Knesset to Consider Recognition of Armenian Genocide

YERUSHALAYIM -
Knesset Chairman Yuli Edelstein (Yonatan Sindel/Flash90)
Knesset Chairman Yuli Edelstein (Yonatan Sindel/Flash90)

Just days after Israel signed an accord ending the diplomatic rupture with Turkey, prominent Members of Knesset have revived the charge of Armenian genocide in World War I, a highly sensitive issue in Ankara, which has consistently denied the charge.

Knesset Speaker Yuli Edelstein (Likud) and other MK’s called upon the government to recognize the Armenian Genocide, The Jerusalem Post reported on Tuesday.

“We cannot ignore, dwarf or deny this terrible genocide,” Edelstein stated. “We must disconnect current interests of this time and place from the difficult past.”

“We cannot remain apathetic, even if it’s late, to the suffering the Armenians experienced. Recognizing the Armenian genocide is important to us as human beings who carry moral responsibility and constantly hope to improve the world and society,” Edelstein stated.

Meretz chairwoman Zehava Gal-On, who initiated the discussion, said that recognition should not be put off in order to avoid angering the Turks.

“This is a decision Israel must make. Sometimes there is a price for doing the right thing, and sometimes the right choice is not the easy one. We are tested when we have to pay a price,” she stated.

The Israeli government is known to be against recognition. On May 31, a few days before the lower house of the German Bundestag voted to recognize the murder of the Armenian people, a discussion of the subject was scheduled in the Knesset.
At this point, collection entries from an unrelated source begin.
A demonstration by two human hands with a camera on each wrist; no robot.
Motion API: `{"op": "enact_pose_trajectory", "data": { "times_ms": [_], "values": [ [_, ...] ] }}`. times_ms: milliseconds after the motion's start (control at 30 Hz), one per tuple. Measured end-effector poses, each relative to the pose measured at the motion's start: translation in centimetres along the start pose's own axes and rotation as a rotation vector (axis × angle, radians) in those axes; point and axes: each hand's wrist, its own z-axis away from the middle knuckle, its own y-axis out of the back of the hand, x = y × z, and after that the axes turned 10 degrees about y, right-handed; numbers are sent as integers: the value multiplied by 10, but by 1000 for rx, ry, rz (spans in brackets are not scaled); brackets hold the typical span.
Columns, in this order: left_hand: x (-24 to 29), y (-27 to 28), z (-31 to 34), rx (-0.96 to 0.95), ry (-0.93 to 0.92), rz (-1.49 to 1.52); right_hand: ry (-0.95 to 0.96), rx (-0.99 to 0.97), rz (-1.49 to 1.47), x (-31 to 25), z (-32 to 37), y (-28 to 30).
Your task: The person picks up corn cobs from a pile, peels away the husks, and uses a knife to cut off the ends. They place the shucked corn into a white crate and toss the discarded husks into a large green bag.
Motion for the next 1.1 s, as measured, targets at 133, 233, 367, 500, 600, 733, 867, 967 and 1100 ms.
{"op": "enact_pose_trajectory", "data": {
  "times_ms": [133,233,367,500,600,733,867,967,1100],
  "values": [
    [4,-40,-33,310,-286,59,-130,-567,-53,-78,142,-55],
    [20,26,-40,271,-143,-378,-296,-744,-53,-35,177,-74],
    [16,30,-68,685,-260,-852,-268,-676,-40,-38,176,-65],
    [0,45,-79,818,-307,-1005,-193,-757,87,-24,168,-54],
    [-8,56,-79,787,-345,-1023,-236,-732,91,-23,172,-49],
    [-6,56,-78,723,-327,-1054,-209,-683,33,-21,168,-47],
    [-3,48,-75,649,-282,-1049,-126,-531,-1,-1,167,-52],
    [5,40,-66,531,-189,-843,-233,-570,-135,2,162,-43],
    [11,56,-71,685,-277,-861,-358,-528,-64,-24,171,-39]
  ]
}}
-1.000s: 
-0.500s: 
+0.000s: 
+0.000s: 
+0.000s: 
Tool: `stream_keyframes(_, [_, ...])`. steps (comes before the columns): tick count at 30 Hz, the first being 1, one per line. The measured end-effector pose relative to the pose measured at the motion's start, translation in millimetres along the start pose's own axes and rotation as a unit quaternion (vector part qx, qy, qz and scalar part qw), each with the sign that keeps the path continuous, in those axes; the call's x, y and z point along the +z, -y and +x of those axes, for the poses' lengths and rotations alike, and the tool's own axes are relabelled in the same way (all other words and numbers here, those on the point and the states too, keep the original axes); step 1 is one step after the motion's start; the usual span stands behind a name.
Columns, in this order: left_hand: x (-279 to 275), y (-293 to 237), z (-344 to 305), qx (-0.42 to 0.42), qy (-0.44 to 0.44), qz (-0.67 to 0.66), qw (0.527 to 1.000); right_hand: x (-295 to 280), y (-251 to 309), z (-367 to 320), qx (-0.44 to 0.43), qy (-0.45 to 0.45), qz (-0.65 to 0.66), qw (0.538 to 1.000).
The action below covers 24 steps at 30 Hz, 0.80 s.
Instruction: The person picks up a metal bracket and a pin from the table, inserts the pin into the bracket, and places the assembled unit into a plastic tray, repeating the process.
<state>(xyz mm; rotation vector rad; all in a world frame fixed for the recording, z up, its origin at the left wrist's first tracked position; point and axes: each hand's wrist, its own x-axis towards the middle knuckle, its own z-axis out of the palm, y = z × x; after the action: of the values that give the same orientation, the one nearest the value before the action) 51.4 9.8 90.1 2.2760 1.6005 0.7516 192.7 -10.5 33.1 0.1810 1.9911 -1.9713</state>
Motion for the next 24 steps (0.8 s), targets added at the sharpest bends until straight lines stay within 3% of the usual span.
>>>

However, it was reportedly postponed under pressure from the Foreign Ministry (which is headed by Prime Minister Netanyahu).

On Tuesday, Gal-On’s motion was approved, and the matter will be brought before the Knesset Education Committee.

On Sunday, the French parliament voted unanimously to pass a law banning the denial of crimes against humanity, including the massacre of Armenians.

Passed as an amendment to the current French holocaust law, it will make denial of genocidal events punishable by up to one year in prison and a 45,000 Euro fine.

Israel, the United States and Britain are among the countries which have not recognized the Armenian genocide.